I’m sitting in the garden as I type and right now I’m looking at a hover fly, wondering: where on earth do they get the energy? They’re running on very efficient natural batteries.
This year I’ve moved around about a third of our plants and introduced two new long borders (in part-sun and full shade) into the ground of our side return where there were once pots on gravel. As a result our garden is suffering from that affliction of new plantings: small plant-osis. Those early months where everything isn’t quite big enough nor growing fast enough. Since the solstice however things are filling out.
Does anyone else have that sense of sadness when a plant you’ve been growing dies or grows so poorly you fear it might? It’s a strange feeling, a combination of frustration that my plan for the garden has been slightly thwarted by fate coupled with a sadness for the loss of the plant. Worse, I worry that I was somehow responsible for the problem or could have prevented it in someway.
Ultimately gardens are a puzzle we try to solve until the day that we’re the ones that conk it. Then we at least become fertiliser.
This has been a strange year for growing. Despite almost idyllic weather with both rain and sunshine I’ve had more confusing problems with plants than any year yet.
Normally I can figure out problems with plants and solve them; watering, fertiliser, light levels… no probs. Yet this year there are issues I can’t fathom. It started with my seedlings, many of them slow to get going, others dying back. Potentially I’ve been affected by the weedkiller in compost I reported on after being told about it by Charles Dowding and Stephanie Hafferty. However on advice from other professional gardeners I’m inclined to think it was more to do with cold weather and lack of nutrients. Two of my dahlias had a virus, I had to throw them out which was particularly sad as I have had them for so long and worrying in case others are affected (virus is transmitted by aphids).
At the moment I’m a little worried for my shrubs. Schefflera taiwaniana, Fatsia polycarpa and Grevillea rosmarinifolia are all key shrubs I was hoping would have big impact this year. The Schefflera is fine but the leaves look a little lighter and limper than normal – it’s been fertilised and watered, I can only think I have slightly overwatered it, so I’m holding off for now. As for the other two, who knows, they’re both quite new. Still alive but not thriving.

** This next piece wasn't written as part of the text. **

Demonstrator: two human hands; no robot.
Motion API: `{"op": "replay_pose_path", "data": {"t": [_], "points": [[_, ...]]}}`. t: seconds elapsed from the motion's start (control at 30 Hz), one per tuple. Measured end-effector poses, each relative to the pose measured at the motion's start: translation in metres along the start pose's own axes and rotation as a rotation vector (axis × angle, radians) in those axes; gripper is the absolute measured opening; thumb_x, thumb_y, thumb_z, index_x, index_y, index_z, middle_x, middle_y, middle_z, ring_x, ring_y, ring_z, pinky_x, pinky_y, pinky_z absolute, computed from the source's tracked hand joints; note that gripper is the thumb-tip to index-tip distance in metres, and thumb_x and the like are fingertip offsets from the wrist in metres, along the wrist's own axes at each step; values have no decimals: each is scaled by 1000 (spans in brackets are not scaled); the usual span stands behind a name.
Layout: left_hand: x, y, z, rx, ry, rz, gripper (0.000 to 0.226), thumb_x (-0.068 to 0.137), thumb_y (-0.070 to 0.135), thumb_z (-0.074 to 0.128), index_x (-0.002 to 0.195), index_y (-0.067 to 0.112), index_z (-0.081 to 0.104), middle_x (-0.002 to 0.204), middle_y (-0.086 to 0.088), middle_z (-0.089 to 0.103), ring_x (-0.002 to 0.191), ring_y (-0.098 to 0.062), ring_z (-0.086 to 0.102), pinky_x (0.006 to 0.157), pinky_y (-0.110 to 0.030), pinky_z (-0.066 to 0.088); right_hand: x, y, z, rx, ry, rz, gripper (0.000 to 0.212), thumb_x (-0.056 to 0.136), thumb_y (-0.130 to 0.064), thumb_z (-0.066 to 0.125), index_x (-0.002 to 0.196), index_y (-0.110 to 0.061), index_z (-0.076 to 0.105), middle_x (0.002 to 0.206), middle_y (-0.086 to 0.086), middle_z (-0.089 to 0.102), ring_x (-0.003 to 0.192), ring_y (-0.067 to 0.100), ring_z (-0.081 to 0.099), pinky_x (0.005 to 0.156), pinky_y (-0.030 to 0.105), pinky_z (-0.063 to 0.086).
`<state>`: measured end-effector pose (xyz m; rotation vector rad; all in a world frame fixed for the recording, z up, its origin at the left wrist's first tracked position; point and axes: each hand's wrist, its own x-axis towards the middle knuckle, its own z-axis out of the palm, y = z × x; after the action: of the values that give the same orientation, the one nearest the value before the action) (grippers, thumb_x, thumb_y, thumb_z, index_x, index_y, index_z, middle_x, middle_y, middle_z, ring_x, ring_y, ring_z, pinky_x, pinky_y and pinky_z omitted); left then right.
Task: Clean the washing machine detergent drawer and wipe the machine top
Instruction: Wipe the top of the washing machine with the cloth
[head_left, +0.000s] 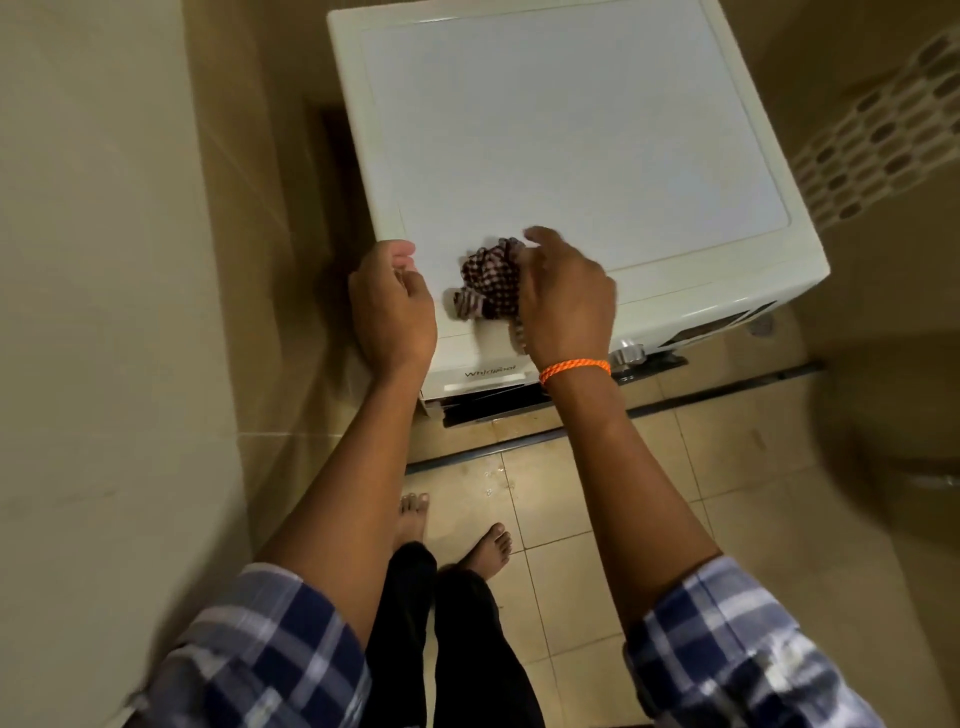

Due to all of the changes I’ve been making, which will benefit the garden long term, I haven’t been happy with its look to share it fully. The pressures of social media mean I’m reluctant to shout about it until things have grown more fully. There are big gaps in key places that I know won’t be there for long, but it’s hard to convey that in a tweet and who wants to see a photo of bare soil?
As always it’s easy to dwell on the negatives when actually so much is growing really well. The new lounger chairs we bought arrived last month and I’ve since spent more time in the garden than ever before – I’m still typing this outside. It’s funny how a piece of furniture can change your life but now our garden is also my office in the afternoons (on dry days at least).
Out front our tiny scrap of land receives afternoon baking sun and I’m tired of the watering so I’m gradually replacing everything with succulents and other serious drought lovers. I love the window boxes, each plant looks like a little gem.
Most importantly of course, regardless of what I think of the garden, Rumbles our cat and the wildlife still use it and love it, and Because of that so do I.